The gig was brilliant. You sang your heart out, drove home at midnight, and fell into bed buzzing. The next morning you meant to send an invoice. Then life happened — another gig, a rehearsal, a whole week — and suddenly it's been three weeks and you still haven't sent it.

I've been that singer. Most of us have.

Invoicing isn't difficult, but nobody ever sat us down and explained it properly — especially the bits that are specific to performing. When do you invoice the agency? When do you invoice the client? What goes on it? How do you handle commission? What's an invoice number, and do you actually need one?

This guide answers all of it. No accountant-speak, no generic advice written for consultants. Just the practical stuff that works for gigging performers in the UK.

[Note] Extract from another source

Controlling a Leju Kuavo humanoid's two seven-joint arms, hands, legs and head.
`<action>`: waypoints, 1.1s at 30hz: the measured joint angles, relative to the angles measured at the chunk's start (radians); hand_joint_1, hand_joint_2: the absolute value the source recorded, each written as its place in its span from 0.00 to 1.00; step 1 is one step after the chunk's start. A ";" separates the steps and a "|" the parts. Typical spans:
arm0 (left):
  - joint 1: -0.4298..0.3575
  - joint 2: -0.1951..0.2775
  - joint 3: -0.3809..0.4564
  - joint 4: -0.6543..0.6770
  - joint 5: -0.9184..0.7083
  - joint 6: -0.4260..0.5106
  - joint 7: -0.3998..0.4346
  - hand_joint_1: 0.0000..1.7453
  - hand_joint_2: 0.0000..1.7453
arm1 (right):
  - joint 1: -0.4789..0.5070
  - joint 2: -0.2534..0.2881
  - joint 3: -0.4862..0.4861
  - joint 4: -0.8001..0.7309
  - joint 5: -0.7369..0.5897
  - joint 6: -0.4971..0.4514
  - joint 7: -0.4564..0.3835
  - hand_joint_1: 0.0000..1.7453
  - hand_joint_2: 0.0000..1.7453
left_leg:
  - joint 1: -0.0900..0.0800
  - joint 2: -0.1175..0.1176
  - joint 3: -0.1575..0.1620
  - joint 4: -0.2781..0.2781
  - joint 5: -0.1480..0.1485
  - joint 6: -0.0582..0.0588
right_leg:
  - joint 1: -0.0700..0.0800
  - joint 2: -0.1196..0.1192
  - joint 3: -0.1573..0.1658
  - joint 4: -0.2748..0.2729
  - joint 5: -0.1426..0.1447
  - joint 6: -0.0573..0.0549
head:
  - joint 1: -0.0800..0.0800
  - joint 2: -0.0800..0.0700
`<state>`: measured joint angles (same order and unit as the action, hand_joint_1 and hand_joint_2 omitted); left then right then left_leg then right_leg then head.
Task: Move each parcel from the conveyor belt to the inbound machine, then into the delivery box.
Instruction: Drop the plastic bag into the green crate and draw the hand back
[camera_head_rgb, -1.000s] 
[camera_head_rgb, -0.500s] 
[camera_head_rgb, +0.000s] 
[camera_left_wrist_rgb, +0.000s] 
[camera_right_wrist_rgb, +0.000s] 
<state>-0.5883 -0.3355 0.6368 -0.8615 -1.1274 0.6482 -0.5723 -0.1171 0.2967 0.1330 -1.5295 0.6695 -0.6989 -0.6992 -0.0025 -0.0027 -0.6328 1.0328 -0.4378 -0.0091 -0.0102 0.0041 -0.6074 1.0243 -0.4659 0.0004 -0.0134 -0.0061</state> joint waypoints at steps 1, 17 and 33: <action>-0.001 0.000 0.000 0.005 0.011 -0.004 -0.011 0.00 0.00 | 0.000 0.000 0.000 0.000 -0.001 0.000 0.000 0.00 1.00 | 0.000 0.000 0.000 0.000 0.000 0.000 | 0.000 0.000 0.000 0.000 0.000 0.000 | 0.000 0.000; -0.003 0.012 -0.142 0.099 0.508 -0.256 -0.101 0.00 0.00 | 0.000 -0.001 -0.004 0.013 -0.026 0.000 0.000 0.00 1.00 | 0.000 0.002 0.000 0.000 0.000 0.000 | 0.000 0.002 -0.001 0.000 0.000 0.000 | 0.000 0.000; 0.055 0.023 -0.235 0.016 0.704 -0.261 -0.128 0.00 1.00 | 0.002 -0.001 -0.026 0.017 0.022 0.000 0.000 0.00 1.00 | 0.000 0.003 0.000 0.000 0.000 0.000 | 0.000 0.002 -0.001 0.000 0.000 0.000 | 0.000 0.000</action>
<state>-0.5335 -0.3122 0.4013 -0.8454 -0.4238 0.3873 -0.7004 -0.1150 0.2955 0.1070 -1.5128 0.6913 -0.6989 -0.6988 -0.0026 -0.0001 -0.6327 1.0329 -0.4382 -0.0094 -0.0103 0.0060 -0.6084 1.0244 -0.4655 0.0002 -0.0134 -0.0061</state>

When to send an invoice — and when you don't need to

Agency gigs

If you've been booked through an agency, then most of the time, the agency is your client — not the venue. You invoice them, not the hotel or the wedding couple. The agency collects the fee from the end client, deducts their commission, and pays you what's left (or pays the gross and invoices you separately for commission — more on that below).

The golden rule: send your invoice the morning after the gig. Not a week later. Not when you remember. The morning after. Here's why this matters more than most people realise: the fresher your performance is in the booker's mind, the faster your invoice gets processed. Once it's buried in an inbox under three other bookings, it becomes admin — and admin gets deprioritised.

The timing reality
If your agency invoices the client on your behalf, you could be waiting 4–8 weeks after the gig before that money reaches you. The clock starts when they receive your invoice — not when you perform.

For direct bookings — a wedding couple who found you on Instagram, a corporate client who came through your website — you invoice the client directly. You're still the one issuing the invoice. Same timing principle applies: send it the morning after, or even the night of the gig if you're organised.

Cash on the night

Cash gigs still need recording even if there's no invoice to send. Log it in your gig tracker as paid on the night — it counts as income for Self Assessment and you'll want the record. If HMRC ever asks, 'I forgot about those' isn't an answer.

What to include on a singer's invoice

A valid UK invoice for a self-employed performer should include all of the following:

  • Your full name and address (or business name if you have one)

  • The word 'Invoice' — clearly at the top

  • A unique invoice number (sequential — more on this below)

  • The invoice date

  • The gig date and venue name

  • A description of the service — e.g. 'Live vocal performance, Saturday 1st March 2026'

  • The fee amount (gross, before any commission deduction)

  • Payment terms — e.g. 'Payment due within 30 days'

  • Your bank details: account name, sort code, account number

A note on VAT

Unless you're registered for VAT (which requires earnings over £90,000 — most gigging performers aren't there yet), you don't charge VAT and don't need to mention it. If you are VAT-registered, you'll also need to add your VAT number and the VAT amount separately. When in doubt, check with your accountant.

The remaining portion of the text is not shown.